In 1997, Don was again recruited, this time by the University of Florida in Gainesville. There he and his family settled in for the remainder of his life. Again, these were good years. Don was always happy in the classroom, and often students (graduate and undergraduate alike) would return semester after semester until they had taken every class he taught. More friendships were added to those that have continued from all phases of his life until today. His 14-years-in-the-making book Narrative Unbound: Re-Visioning William Blake’s The Four Zoas was designed and published brilliantly by Station Hill Press. His patient publisher George Quasha became another lifetime friend.
While continuing to teach Blake, Newton, and the British Romantic poets, Don expanded his prestige in the realm of comics scholarship. With the support of UF’s English department, he inaugurated the graduate-level comics scholarship program, which curates the ImageTexT journal and accompanying annual conference. All of these were the first of their kinds, and they paved the way for modern inquiry and research. Don’s own reputation as a scholar and historian of popular media, with an emphasis on animation and comics—especially those of his friend Carl Barks—increased as he traveled domestically and abroad to lecture on the artist and his work.

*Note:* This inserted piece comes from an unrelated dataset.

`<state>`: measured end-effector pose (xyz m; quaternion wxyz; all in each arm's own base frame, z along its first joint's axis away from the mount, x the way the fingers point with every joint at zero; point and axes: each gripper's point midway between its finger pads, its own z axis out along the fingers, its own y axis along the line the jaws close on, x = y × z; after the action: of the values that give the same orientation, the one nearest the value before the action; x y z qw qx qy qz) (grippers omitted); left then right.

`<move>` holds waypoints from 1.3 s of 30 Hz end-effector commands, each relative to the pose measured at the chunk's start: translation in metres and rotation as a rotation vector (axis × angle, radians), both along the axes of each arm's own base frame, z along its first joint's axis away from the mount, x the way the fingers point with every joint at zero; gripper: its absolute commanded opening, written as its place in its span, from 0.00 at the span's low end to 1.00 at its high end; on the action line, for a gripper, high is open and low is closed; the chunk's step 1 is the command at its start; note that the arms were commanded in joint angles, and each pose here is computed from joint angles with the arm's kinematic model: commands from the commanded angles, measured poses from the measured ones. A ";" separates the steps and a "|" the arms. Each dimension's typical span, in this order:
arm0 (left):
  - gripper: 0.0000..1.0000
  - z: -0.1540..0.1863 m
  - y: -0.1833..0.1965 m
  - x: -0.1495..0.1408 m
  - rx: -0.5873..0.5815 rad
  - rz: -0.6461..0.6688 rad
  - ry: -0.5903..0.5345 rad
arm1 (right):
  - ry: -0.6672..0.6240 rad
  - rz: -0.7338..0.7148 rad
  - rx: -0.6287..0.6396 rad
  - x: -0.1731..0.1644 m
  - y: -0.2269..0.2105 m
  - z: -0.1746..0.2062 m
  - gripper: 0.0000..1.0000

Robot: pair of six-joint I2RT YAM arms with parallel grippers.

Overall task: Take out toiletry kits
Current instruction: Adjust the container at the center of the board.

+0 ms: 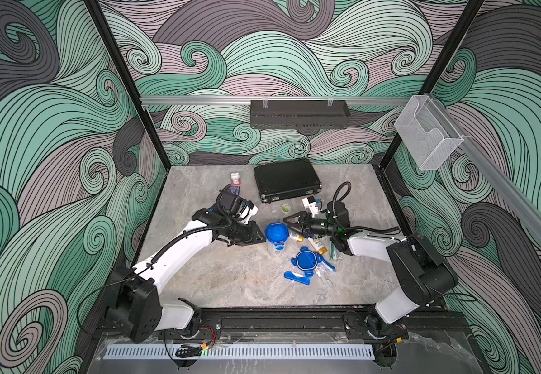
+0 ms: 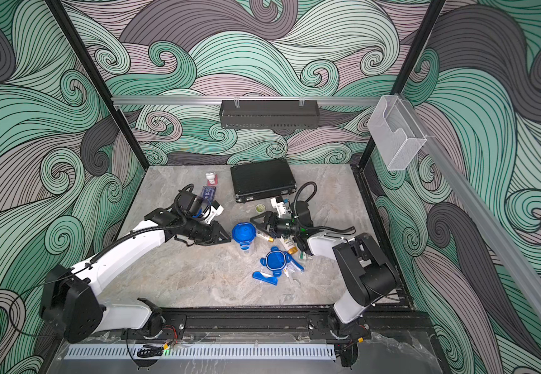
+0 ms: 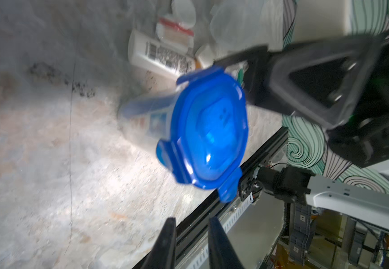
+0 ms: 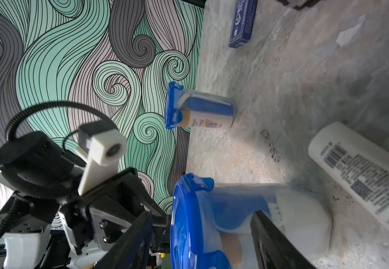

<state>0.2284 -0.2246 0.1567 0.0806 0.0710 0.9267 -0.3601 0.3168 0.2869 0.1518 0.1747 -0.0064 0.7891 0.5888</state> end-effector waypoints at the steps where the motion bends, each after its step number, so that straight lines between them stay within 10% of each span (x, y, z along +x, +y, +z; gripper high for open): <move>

Don began experiencing health problems following spinal surgery in 2004, but he continued to enjoy teaching until, under pressure from his family, he retired in 2014; Lynda believes it was Don’s plan to drop dead in the classroom. Fortunately, that didn’t happen. He did, however, continue to research and write on Blake, Newton, and Barks as long as he was able to sit at his desk.
Most people who came to know Don agree that he was a unique and brilliant person. He was also kind, generous, non-judgmental, and funny as hell—qualities his friends and students will readily attest. His sense of humor, his quirks, his trademark scholarship, and his incomparable vision will be missed by all who knew him, either in person or in words.